Closed vthib closed 1 year ago

vthib commented 1 year ago

This MR brings the implementation of another "NFA but optimized" automaton. This ones is greatly inspired from https://github.com/mischasan/aho-corasick (http://goo.gl/lE6zG), which i've seen being discussed not too long ago.

My use-case comes from https://github.com/vthib/boreal, and is mostly the same as the one from @plusvic (who might be interested in this MR for Yara-X as well): extract a bunch of literals from strings that are searched, and use a Aho-Corasick to match on those literals on a single pass against files that can tend to be quite big.

Using this awesome crate got me quite far, but investigating performances issues that I had when the number of literals gets big, I tried to implement this new NFA version to see if it brings good improvements.

Turns out, it does! When the number of literals gets quite big (around 5k on my computer, but I suppose this will depend on the processor's caches), this interleaved implementation is:

A few examples that I have in my own benches are as follows:

13155 non-unique literals between 2 to 4 bytes long, against a 56MB file:

31831 non-unique literals between 2 to 4 bytes long, against a 56MB file:

This however can vary quite a bit. When comparing performances on a 150MB file with the same literals with aho-corasick-debug I have the DFA faster that the interleaved implementation, but when doing the exact same scanning, but inside my own project, performances are relatively similar. I haven't profiled much to understand what is going on exactly.

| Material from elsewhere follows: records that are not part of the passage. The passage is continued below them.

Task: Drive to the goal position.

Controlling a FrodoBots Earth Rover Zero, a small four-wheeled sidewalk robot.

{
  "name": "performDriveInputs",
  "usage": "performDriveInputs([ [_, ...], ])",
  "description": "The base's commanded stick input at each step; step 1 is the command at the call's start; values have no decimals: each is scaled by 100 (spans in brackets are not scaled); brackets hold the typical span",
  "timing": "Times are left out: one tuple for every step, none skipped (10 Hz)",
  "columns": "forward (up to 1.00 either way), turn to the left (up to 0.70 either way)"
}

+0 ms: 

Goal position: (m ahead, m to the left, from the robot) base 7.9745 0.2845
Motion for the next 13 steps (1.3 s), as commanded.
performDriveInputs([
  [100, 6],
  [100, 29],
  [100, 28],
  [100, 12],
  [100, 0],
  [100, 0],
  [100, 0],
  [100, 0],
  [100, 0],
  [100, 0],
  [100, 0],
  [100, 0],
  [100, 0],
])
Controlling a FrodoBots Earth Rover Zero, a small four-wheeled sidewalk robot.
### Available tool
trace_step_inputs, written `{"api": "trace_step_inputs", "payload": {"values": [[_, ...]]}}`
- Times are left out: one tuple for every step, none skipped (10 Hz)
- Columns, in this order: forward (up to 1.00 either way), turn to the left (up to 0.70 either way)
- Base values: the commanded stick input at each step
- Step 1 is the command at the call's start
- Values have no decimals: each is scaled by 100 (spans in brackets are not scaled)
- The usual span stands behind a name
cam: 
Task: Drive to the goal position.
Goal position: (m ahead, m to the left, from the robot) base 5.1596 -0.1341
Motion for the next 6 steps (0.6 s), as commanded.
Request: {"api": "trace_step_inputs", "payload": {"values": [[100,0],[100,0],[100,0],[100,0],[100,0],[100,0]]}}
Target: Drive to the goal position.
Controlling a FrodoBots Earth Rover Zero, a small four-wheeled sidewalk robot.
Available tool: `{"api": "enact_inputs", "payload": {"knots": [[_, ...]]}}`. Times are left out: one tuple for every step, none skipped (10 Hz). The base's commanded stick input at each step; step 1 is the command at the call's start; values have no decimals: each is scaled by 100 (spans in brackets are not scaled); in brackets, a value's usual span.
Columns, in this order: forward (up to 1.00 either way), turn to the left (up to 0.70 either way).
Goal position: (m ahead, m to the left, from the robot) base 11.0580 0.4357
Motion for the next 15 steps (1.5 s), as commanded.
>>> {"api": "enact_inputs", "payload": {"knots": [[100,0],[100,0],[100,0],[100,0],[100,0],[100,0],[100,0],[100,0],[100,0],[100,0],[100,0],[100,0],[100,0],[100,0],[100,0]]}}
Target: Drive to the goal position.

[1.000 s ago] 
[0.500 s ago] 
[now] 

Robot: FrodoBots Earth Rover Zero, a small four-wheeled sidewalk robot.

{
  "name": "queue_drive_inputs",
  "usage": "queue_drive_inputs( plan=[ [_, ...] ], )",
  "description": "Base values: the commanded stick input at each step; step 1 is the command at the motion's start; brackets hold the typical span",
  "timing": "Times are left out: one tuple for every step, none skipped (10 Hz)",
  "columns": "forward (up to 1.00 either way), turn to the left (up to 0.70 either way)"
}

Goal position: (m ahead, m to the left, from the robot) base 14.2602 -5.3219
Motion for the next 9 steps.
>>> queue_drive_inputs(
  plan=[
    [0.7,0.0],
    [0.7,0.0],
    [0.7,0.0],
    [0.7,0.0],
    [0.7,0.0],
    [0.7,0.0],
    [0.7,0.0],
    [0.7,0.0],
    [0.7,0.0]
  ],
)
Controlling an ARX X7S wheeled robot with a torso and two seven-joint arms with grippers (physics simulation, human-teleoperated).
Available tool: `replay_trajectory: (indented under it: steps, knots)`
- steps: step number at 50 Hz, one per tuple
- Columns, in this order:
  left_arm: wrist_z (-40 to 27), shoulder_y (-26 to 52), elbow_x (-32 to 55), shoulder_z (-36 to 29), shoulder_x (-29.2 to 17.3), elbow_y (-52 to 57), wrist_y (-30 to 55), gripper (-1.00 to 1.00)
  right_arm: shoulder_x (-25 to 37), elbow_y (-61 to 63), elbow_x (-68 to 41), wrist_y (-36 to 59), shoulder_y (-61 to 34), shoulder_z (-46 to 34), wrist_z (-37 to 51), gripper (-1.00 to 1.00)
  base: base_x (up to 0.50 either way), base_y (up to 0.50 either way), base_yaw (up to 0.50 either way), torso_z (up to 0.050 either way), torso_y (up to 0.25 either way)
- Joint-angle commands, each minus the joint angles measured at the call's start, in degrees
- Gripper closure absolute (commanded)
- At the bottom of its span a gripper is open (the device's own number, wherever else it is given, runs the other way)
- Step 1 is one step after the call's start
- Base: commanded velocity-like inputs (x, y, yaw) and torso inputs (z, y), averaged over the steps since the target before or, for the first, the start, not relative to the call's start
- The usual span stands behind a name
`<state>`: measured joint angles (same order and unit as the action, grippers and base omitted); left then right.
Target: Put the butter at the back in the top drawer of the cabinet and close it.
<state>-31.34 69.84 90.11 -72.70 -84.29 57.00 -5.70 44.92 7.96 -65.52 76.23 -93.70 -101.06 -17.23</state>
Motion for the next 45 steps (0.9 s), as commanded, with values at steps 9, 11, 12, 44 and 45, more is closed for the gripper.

When the number of literals is not that high however, it tends to do much worst than the DFA, and be very similar to the contiguous NFA implementation, with a smaller memory footprint, but generally longer build times.

The other drawback is the same as the one for the contiguous implementation, limitation on the number of states that can be used. The max state id is 2**23-1, but given how the automaton size manages to stay quite small, this may still work for a quite large number of patterns.

Let me know if you are interested in this, I do not know if you are interested in adding more implementations. I think the performances are very interesting and would be very useful in some usecases such as mine, where i'll probably go for a DFA when the number of patterns is small, then use an interleaved NFA when it gets bigger. The very small memory footprint could also be useful for some people that may care more about a limited memory footprint than a as fast as possible scan time.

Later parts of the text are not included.